> [Task to carry out]: When the line containing "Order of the" is found in the data below, copy it and each line after it through the line containing "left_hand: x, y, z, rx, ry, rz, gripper", exactly and with no others.

> [Data extract]:

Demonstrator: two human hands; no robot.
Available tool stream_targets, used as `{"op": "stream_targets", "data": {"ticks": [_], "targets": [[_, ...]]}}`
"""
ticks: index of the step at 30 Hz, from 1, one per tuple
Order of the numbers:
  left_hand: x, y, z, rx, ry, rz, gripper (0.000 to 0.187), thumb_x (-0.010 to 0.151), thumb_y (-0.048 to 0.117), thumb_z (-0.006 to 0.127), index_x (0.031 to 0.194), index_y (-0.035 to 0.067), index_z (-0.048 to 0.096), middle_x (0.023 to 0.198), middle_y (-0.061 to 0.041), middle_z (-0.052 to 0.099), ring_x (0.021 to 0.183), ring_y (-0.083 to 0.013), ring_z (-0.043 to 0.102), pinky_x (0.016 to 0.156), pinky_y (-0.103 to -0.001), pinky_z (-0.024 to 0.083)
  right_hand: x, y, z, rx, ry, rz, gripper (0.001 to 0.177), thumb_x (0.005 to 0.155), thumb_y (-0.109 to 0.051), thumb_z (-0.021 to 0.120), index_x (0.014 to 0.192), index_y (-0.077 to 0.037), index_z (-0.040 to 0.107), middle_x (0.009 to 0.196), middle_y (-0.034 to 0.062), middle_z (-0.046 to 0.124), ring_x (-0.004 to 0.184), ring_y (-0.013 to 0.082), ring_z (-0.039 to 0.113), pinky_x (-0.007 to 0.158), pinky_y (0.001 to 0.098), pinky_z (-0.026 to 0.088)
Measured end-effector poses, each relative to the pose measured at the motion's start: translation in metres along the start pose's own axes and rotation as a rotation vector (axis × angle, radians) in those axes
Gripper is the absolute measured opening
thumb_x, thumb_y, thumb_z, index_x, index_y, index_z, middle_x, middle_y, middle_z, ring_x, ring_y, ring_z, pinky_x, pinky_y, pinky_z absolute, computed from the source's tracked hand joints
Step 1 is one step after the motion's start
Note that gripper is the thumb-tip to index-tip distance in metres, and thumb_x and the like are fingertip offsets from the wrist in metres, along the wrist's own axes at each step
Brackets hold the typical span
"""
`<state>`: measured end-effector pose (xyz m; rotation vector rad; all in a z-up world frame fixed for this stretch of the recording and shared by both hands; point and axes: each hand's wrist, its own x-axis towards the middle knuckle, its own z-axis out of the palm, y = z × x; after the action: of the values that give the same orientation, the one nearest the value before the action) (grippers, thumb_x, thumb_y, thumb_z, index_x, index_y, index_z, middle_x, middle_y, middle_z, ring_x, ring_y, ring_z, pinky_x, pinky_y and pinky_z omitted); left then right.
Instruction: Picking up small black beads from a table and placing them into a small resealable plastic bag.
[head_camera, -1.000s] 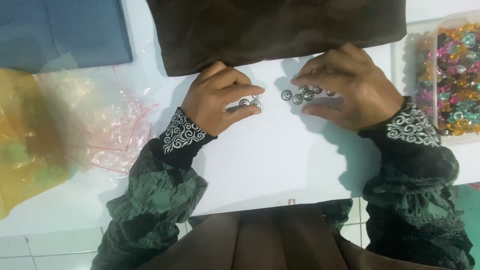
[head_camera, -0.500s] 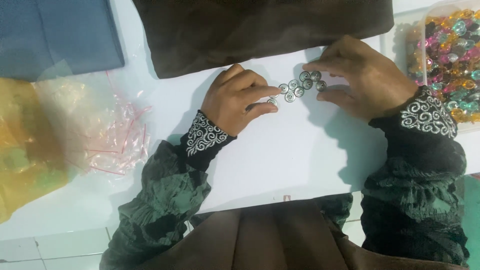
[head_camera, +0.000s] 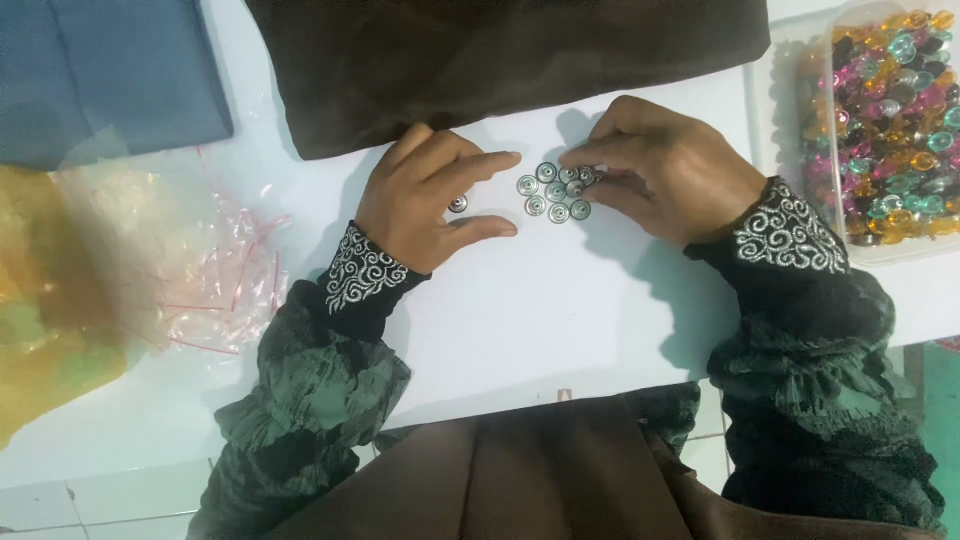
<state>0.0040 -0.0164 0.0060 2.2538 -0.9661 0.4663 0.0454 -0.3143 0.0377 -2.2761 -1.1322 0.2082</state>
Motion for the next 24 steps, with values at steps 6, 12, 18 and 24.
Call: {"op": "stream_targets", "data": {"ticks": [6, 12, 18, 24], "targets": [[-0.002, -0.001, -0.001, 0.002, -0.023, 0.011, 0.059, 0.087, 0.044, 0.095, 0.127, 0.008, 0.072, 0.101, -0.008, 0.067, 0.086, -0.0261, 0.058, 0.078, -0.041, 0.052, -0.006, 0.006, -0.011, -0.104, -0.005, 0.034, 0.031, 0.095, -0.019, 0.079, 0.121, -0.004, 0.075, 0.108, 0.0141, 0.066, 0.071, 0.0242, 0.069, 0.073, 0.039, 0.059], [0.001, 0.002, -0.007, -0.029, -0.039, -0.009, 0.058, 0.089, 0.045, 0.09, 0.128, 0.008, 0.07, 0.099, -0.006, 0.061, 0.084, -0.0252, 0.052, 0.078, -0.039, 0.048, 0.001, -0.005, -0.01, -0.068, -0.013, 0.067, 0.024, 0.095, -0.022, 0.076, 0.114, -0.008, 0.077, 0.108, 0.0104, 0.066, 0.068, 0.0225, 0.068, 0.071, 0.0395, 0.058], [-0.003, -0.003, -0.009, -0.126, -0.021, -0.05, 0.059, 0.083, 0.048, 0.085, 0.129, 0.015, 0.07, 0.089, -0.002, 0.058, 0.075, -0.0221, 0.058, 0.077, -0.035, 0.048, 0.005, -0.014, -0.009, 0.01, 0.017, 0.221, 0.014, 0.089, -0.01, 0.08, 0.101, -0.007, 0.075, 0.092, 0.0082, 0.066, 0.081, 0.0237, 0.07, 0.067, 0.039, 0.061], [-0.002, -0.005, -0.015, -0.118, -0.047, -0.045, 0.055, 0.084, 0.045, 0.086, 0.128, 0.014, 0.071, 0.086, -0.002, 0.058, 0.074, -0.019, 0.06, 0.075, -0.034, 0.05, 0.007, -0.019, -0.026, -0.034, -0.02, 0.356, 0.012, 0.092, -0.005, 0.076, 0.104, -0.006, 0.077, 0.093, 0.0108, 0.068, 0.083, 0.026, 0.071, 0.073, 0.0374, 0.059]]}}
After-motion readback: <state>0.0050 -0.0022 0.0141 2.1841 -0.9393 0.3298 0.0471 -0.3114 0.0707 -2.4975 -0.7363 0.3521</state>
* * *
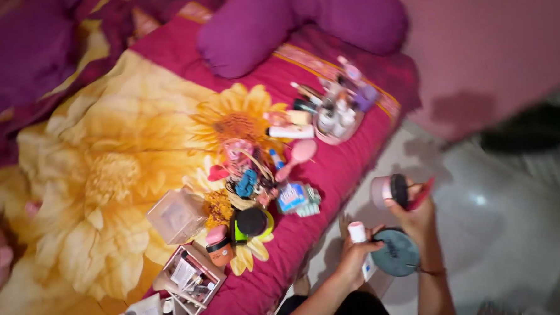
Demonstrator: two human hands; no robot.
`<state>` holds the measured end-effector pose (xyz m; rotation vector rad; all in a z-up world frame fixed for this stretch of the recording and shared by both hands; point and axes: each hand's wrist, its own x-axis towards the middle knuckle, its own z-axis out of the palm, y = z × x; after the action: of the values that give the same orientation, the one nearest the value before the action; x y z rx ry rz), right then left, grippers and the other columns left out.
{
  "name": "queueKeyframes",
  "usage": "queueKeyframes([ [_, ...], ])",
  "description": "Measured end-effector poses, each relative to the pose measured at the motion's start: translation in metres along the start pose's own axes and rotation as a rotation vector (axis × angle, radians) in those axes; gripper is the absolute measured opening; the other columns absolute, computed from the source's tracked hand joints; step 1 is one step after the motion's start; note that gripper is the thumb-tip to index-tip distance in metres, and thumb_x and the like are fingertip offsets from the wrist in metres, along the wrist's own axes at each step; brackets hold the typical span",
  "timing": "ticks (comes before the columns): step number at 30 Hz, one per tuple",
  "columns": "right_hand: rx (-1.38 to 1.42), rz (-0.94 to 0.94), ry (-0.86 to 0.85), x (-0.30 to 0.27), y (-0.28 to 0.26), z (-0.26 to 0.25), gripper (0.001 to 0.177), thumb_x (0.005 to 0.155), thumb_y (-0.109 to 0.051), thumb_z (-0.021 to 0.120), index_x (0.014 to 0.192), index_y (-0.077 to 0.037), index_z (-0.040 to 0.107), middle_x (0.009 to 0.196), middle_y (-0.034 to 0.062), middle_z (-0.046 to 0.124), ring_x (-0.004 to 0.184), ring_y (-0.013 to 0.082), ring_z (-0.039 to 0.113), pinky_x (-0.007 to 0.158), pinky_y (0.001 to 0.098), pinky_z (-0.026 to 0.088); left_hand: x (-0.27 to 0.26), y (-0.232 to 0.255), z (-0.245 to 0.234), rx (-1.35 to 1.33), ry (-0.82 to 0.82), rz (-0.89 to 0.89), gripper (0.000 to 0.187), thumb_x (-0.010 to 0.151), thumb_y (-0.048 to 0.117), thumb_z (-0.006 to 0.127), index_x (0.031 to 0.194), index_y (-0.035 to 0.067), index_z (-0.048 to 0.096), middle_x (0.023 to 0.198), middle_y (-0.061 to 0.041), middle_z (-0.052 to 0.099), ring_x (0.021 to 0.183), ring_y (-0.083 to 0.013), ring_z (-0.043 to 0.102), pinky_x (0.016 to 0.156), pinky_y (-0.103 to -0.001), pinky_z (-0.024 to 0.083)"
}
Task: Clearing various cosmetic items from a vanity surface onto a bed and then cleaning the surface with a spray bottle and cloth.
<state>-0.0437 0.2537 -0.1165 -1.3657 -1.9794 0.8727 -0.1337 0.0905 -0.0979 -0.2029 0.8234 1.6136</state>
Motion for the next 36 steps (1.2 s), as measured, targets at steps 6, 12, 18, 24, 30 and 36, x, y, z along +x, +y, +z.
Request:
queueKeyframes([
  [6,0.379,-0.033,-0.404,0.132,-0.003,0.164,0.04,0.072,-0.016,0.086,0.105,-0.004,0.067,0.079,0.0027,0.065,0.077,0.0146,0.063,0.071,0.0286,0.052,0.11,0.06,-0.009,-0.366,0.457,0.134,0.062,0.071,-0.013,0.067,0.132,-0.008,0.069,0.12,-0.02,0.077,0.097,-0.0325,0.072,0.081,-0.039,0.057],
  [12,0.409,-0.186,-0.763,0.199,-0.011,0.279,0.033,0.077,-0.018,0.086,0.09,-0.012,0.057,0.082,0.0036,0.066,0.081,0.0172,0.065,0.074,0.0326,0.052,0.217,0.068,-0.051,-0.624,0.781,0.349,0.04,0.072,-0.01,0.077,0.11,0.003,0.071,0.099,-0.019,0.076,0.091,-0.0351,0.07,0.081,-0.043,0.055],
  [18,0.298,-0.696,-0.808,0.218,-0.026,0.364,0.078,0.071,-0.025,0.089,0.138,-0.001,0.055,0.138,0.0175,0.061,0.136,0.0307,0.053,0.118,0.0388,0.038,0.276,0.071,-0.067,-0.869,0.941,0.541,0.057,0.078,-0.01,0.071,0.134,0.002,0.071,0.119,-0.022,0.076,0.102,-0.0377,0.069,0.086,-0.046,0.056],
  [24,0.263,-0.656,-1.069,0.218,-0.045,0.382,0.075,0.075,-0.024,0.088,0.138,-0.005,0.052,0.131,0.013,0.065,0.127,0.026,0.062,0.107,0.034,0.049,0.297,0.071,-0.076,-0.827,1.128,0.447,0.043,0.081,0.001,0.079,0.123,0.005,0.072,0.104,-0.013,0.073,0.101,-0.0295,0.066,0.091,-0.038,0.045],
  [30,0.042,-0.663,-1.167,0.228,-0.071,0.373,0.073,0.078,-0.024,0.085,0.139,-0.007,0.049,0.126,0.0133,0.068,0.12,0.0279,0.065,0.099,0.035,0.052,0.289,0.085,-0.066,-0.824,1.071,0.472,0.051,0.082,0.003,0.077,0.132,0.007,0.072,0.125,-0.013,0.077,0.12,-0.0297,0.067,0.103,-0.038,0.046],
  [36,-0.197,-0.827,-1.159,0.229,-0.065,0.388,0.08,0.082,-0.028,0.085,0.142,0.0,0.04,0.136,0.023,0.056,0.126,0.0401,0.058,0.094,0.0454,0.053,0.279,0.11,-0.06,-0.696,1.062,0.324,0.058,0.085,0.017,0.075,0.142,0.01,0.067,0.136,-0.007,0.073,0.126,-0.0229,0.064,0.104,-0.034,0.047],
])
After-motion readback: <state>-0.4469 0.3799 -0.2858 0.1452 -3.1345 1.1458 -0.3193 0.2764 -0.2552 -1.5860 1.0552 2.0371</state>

> [Answer to this problem]:
Order of the numbers:
  left_hand: x, y, z, rx, ry, rz, gripper (0.000 to 0.187), thumb_x (-0.010 to 0.151), thumb_y (-0.048 to 0.117), thumb_z (-0.006 to 0.127), index_x (0.031 to 0.194), index_y (-0.035 to 0.067), index_z (-0.048 to 0.096), middle_x (0.023 to 0.198), middle_y (-0.061 to 0.041), middle_z (-0.052 to 0.099), ring_x (0.021 to 0.183), ring_y (-0.083 to 0.013), ring_z (-0.043 to 0.102), pinky_x (0.016 to 0.156), pinky_y (-0.103 to -0.001), pinky_z (-0.024 to 0.083)

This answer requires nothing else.